Matteo Colombo
U.S. stocks ended mixed while Treasury yields rose, as market participants returned from the Thanksgiving holiday to a truncated Black Friday trading session.
Equity markets closed at 1300 ET while bond markets will shut at 1400 ET.
Wall Street’s major averages made small moves. The tech-heavy Nasdaq Composite (COMP.IND) slipped 0.11% to close at 14,250.85 points. The benchmark S&P 500 (SP500) settled 0.06% higher at 4,559.34 points, while the blue-chip Dow (DJI) added 0.33% to finish at 35,390.15 points.
Of the 11 S&P sectors, nine closed in positive territory, led by Health Care. Communication Services and Technology were the two losers.
An ongoing bond sell-off in Europe put some pressure on the fixed-income markets at home. The longer-end 30-year yield (US30Y) was up 3 basis points to 4.61%, while the 10-year yield (US10Y) was up 6 basis points to 4.48%. The shorter-end more rate-sensitive 2-year yield (US2Y) was up 3 basis points to 4.95%.

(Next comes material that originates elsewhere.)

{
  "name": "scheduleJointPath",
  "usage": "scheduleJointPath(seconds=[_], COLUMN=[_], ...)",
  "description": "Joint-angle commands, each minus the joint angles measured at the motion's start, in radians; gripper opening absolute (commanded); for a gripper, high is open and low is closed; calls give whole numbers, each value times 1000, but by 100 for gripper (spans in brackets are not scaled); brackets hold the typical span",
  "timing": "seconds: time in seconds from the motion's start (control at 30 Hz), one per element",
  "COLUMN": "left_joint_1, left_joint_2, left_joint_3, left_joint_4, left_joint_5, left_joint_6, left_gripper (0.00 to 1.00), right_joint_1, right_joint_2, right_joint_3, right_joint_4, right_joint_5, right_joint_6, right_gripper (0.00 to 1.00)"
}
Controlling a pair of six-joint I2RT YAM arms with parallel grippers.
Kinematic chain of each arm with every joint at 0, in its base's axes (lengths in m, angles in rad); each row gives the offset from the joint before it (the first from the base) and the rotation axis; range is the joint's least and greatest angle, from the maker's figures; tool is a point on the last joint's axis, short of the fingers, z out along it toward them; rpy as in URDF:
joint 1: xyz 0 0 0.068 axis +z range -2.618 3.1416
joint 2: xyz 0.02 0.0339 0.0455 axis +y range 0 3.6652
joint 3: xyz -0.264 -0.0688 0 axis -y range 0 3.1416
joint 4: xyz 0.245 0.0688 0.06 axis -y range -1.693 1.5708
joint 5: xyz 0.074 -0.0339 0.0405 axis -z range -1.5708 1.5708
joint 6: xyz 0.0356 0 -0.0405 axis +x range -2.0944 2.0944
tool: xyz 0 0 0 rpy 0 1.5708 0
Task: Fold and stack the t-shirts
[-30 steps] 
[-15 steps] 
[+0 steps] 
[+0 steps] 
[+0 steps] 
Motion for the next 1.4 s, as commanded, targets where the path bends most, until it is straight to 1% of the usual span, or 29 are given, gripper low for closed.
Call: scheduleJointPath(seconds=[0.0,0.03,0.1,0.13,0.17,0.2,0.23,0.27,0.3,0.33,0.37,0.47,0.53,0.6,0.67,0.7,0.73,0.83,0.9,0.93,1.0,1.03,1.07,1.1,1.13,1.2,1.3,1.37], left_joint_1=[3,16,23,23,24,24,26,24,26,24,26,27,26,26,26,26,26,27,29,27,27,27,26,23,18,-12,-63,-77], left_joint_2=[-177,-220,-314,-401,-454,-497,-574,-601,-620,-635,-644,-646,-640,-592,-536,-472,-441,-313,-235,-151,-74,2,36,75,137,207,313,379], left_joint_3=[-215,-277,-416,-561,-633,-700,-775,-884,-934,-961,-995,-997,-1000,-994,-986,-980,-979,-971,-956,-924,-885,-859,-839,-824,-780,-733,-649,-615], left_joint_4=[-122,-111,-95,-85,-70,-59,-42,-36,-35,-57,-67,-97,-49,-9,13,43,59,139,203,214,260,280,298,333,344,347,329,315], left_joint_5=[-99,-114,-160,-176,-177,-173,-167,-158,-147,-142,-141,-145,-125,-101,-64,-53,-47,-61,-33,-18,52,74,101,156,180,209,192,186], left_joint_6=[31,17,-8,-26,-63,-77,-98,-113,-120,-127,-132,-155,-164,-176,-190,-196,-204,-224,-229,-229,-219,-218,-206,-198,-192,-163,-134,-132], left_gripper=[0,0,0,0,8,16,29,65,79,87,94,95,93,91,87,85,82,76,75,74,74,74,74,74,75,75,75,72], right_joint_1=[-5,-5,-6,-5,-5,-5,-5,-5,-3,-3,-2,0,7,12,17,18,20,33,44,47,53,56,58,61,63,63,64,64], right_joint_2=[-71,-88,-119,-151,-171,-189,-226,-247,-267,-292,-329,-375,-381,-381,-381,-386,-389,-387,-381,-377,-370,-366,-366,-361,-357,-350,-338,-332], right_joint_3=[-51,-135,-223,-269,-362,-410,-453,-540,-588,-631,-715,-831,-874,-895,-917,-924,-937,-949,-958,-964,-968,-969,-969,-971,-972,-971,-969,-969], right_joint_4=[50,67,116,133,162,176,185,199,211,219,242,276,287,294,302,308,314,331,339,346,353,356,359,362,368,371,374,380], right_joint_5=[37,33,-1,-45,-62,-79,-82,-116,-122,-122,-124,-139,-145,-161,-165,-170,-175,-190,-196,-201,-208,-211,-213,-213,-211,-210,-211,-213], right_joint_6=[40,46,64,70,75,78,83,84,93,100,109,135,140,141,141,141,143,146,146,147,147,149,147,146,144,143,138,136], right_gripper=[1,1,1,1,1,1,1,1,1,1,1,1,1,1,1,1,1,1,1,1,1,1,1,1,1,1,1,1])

See how Treasury yields have done across the curve at the Seeking Alpha bond page.
Friday’s economic calendar only had the S&P Global Flash U.S. Composite PMI on the docket, which showed that private sector employment in November fell for first time since June 2020.
“Markets are mixed in today’s shortened trading session against the backdrop of a light economic calendar. Today’s post-Thanksgiving flash U.S. Purchasing Managers’ Index from S&P Global depicted continued economic expansion even though employers reduced their staffing for the first time in three and a half years. While America celebrated the holiday, the European Union’s data was far gloomier, pointing to another quarter of economic contraction,” José Torres, senior economist at Interactive Brokers (IBKR), said.
The benchmark S&P 500 (SP500) posted its fourth straight weekly gain, its best such streak since early June. The advance has come amid a sustained rally largely driven by a general consensus that the Federal Reserve was done hiking rates. The positive sentiment has attracted the biggest inflows from retail investors to stocks since early 2022.
“Retail sentiment appeared buoyant following the strong market rally in November. Retail investors net bought +$4.8B of cash equities this past week, +2.3 standard deviations above the last 12M average and the highest weekly inflow recorded since April 2022,” JPMorgan’s Peng Cheng said.
“ETFs saw an inflow of $2.7B. Unlike the previous week, broad-based equity ETFs including S&P (SP500), Nasdaq (COMP.IND), and Russell (RTY) all saw below-average demand, potentially due to retail investors’ preference for single names,” Cheng added.
Among Friday’s active movers, iRobot (IRBT) surged nearly 40% on a report that Amazon’s (AMZN) planned $1.4B acquisition of the maker of robot vacuum cleaner Roomba was set for European approval.